L'ex sindaco di Londra non sarà il leader dei Tory (e il nuovo primo ministro): in lizza Michael Gove e Theresa May. E intanto l'Ue preme per l'uscita
L'ex sindaco di Londra Boris Johnson ha annunciato a sorpresa che non intende "candidarsi alla leadership dei conservatori" e quindi di primo ministro della Gran Bretagna. "Essendomi consultato con i colleghi e in considerazione delle circostanze in Parlamento - ha spiegato - ho concluso che quella persona non posso essere io". Ha inoltre precisato che è importante ora "mettere insieme chi ha fatto campagna per il Remain e per il Leave".
Dopo aver dichiarato che la Gran Bretagna prospererà fuori dalla Ue e che Londra deve negoziare un accordo che le consenta di mantenere liberi scambi recuperando il controllo del suo sistema migratorio, l'ex sindaco di Londra ha spiegato che "questa è l'agenda per il prossimo premier", aggiungendo però che "quella persona non posso essere io".
"Non sono comunista, sono un conservatore che vuole tagliare le tasse, ma voglio un capitalismo più giusto nei confronti dei dimenticati", ha sottolineato Boris Johnson nel discorso in cui ha rinunciato alla candidatura per la leadership Tory.

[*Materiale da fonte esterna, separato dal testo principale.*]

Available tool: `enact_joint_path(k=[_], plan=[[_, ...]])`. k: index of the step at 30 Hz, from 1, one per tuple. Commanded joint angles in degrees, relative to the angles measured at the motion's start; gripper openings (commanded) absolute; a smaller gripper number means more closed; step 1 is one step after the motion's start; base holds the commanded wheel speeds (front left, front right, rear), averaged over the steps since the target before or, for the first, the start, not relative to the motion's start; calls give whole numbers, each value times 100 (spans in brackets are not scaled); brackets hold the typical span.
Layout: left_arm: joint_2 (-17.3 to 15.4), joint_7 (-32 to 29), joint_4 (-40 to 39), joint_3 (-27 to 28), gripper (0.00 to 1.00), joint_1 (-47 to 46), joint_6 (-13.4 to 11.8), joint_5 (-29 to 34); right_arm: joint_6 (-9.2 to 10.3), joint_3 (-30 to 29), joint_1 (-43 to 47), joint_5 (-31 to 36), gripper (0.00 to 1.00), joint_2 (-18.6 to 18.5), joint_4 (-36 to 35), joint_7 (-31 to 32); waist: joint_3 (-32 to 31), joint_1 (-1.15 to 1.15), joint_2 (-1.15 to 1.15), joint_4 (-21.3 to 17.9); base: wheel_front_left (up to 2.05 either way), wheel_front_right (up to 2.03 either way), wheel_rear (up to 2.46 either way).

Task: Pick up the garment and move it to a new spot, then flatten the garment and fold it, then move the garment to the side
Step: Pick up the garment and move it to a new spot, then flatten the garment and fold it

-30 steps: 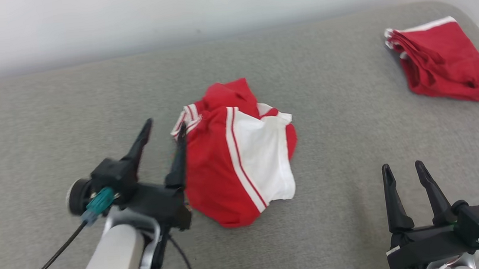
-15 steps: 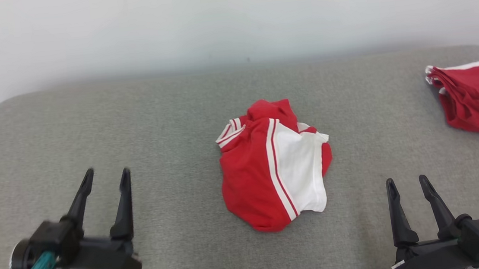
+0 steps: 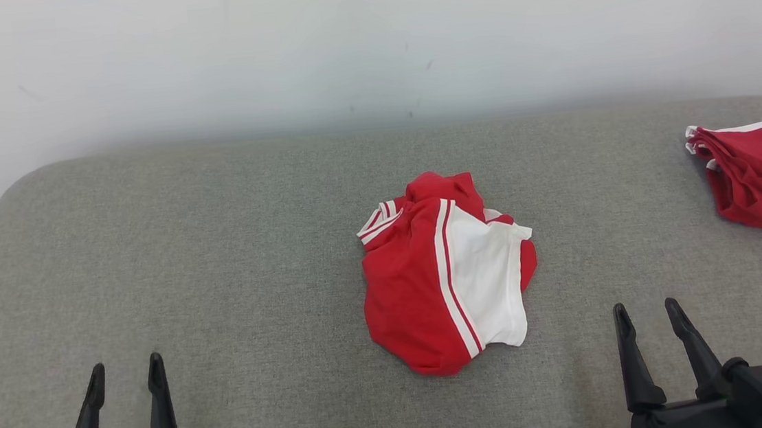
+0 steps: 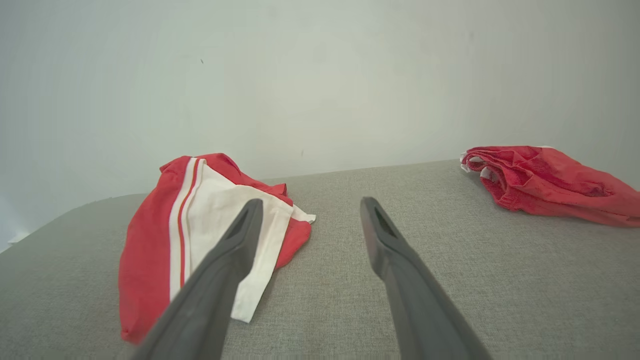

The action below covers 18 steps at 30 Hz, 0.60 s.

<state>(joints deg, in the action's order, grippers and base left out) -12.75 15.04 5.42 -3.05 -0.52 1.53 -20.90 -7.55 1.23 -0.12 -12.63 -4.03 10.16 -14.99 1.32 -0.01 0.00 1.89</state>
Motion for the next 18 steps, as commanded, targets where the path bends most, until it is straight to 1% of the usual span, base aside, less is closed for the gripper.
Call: enact_joint_path(k=[1,7,18], plan=[[31,18,-24,39,100,80,25,55,11,6,53,-25,100,-17,15,-25,-3,1,0,-5,0,0,0],[212,19,-4,233,100,213,168,254,11,16,96,-46,100,-20,50,-25,3,1,0,-8,0,0,0],[474,19,21,408,100,39,353,495,11,44,-107,-64,100,-111,125,-16,72,1,0,19,0,0,0]])
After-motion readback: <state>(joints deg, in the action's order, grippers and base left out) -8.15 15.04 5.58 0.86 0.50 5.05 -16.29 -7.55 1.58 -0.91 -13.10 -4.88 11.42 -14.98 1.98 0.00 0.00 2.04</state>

La Brexit, ha detto ancora, "è la nostra chance per creare un'economia nella quale tutti possano beneficiare del loro successo. Ci sono troppe persone che non hanno visto aumentare i loro stipendi. I grandi boss della finanza guadagnano 150 volte in più dei loro impiegati. Una volta era solo cinquanta volte in più".

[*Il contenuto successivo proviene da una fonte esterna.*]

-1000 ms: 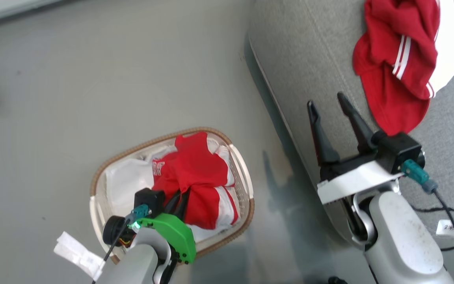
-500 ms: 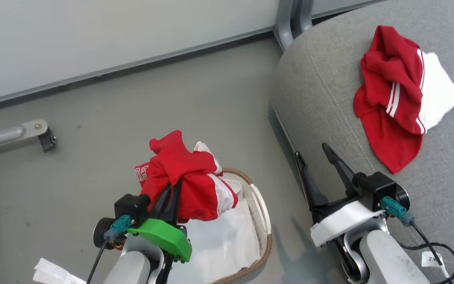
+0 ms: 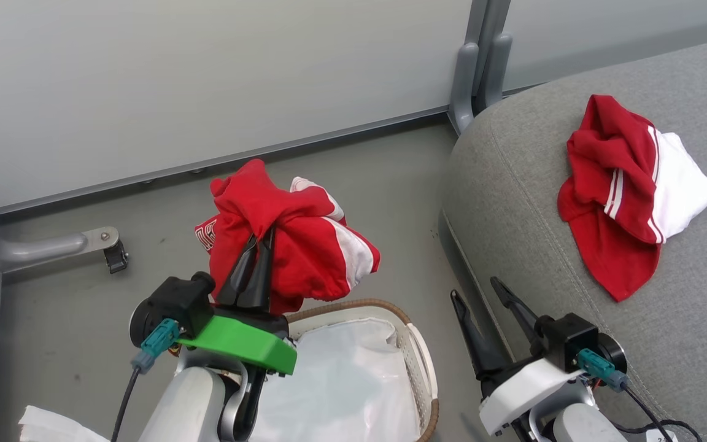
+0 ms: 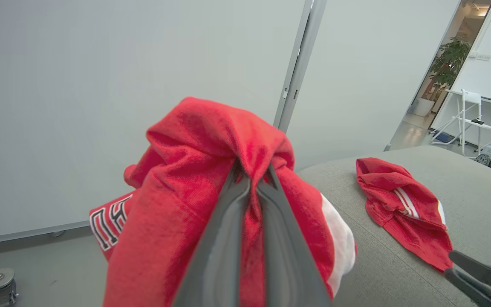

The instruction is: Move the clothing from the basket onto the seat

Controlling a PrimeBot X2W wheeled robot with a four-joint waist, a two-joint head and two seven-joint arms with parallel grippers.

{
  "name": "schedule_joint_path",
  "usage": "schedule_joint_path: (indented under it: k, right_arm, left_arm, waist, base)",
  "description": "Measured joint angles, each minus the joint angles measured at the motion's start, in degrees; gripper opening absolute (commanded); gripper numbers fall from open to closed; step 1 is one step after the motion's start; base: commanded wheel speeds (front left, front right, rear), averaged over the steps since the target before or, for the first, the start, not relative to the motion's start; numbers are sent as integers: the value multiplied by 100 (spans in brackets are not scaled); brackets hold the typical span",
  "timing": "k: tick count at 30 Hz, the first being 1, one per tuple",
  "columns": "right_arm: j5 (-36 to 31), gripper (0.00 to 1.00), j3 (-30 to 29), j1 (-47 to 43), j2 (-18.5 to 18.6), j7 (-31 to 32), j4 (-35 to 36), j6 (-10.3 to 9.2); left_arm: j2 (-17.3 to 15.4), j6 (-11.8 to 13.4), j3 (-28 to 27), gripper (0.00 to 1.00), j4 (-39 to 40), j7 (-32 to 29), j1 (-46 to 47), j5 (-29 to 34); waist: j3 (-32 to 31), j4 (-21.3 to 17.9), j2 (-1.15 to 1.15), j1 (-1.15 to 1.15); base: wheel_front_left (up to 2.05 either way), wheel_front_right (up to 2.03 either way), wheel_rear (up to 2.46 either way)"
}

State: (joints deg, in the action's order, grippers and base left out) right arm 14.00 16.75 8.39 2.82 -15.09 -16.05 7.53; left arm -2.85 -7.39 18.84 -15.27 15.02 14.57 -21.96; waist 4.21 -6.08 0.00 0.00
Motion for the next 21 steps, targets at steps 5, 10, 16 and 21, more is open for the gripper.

In corsa Gove e la May - Sostenendo che Johnson non ha le qualità di leader necessarie per guidare il Paese in questa fase, alla leadership conservatrice si è così candidato Michael Gove, ministro della Giustizia ed eminenza grigia della campagna per la Brexit. In gara c'è anche Theresa May, ministro dell'Interno, che si pone come candidata unitaria con l'obiettivo di ricucire lo strappo della Brexit nel partito.
Altri guai per Corbyn - Se in casa conservatrice si è aperta la battaglia sulla successione, tra i laburisti continuano invece i guai per il leader Jeremy Corbyn. Il quale, questa volta, è finito nella bufera per aver paragonato l'Isis a Israele alla presentazione di un rapporto del Labour sull'antisemitismo. "I nostri amici israeliani - ha detto - non sono responsabili delle azioni di Israele o del governo di Netanyahu, così come i nostri amici musulmani non sono responsabili delle azioni del cosiddetto Stato islamico". Immediata la reazione indignata dei media israeliani e dei sostenitori ebrei del partito laburista. Corbyn ha poi negato di aver paragonato Israele all'Isis, ma non ha voluto rispondere alle domande dei reporter.

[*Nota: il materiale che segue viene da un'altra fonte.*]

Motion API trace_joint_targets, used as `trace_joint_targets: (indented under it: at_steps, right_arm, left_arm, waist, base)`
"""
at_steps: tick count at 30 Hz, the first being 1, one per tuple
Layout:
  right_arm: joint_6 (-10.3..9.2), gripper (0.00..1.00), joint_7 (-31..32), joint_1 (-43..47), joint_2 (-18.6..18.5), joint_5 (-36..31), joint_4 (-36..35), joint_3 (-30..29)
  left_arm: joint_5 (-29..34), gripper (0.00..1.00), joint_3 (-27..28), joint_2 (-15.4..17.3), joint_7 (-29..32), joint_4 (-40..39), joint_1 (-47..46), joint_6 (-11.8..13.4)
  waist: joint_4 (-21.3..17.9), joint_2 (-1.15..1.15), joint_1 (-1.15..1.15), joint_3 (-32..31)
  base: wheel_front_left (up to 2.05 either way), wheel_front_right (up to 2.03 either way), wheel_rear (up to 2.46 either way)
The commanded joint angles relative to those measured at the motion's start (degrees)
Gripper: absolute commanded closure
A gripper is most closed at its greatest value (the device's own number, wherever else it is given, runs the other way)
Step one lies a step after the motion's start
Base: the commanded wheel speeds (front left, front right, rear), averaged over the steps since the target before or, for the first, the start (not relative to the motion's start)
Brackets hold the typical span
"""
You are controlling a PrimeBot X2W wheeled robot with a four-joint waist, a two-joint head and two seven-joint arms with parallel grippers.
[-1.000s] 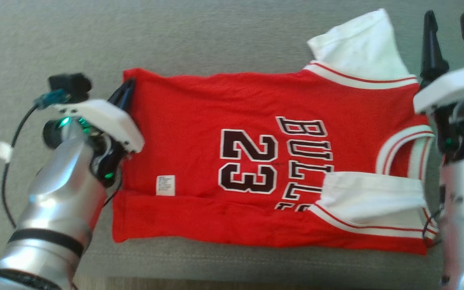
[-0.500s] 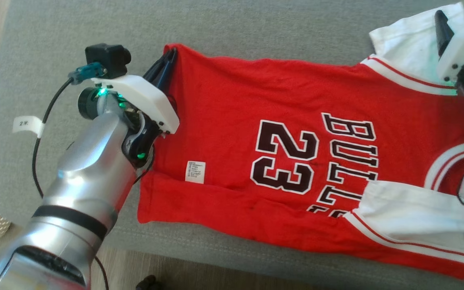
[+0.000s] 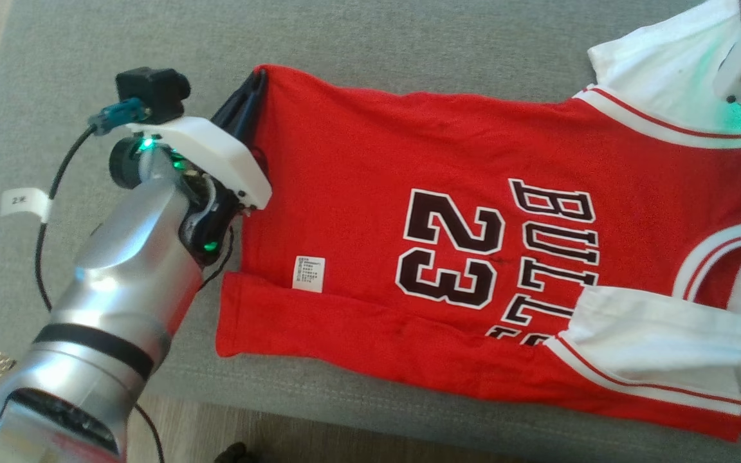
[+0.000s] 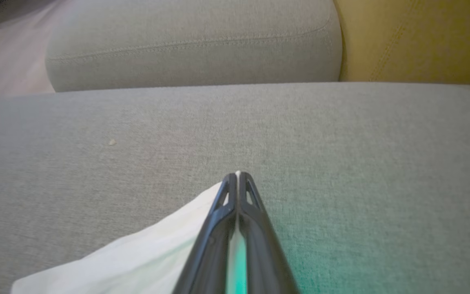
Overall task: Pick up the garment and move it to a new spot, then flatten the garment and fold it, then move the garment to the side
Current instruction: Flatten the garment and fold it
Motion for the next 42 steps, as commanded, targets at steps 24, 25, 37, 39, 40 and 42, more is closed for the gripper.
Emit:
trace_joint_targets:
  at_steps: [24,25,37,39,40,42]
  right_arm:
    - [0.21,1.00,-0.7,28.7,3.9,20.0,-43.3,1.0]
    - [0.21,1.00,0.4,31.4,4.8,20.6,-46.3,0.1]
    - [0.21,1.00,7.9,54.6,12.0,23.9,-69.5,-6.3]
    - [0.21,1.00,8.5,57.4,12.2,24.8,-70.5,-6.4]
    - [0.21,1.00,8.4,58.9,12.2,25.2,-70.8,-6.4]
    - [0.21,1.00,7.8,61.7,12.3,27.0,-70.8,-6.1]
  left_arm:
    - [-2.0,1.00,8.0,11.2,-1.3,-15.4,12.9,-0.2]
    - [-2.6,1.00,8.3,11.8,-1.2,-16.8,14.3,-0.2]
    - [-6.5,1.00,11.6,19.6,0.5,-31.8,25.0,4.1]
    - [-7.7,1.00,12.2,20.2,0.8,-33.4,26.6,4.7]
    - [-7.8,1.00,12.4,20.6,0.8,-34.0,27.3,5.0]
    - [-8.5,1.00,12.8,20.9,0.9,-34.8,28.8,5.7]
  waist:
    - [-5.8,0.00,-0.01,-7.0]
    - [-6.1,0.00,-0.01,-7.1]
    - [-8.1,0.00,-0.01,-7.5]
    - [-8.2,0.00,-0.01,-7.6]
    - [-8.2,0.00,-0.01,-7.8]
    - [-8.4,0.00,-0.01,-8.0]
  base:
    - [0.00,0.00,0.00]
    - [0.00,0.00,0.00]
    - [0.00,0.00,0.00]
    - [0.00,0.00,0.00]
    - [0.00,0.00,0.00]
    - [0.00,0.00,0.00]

L'Ue spinge per l'uscita - In Europa, invece, si continua a premere per l'uscita di Londra dall'Ue. E il portavoce della Commissione, Margaritis Schinas, ha sottolineato che "non possiamo trattare il referendum in Gran Bretagna come fosse un non-evento. E' stato un evento in cui il popolo britannico ha deciso che il Paese dovrà lasciare l'Unione europea. Ora aspettiamo la notifica formale. Tutto il resto seguirà". Da parte sua Miroslav Lajcak, ministro degli Esteri slovacco, durante la conferenza stampa di presentazione della presidenza di turno Ue ha sottolineato che nel negoziato con la Gran Bretagna dopo l'attivazione dell'articolo 50 "saremo flessibili", ma quello sulle relazioni future con l'Ue "non sarà un accordo speciale", fatto cioè su misura.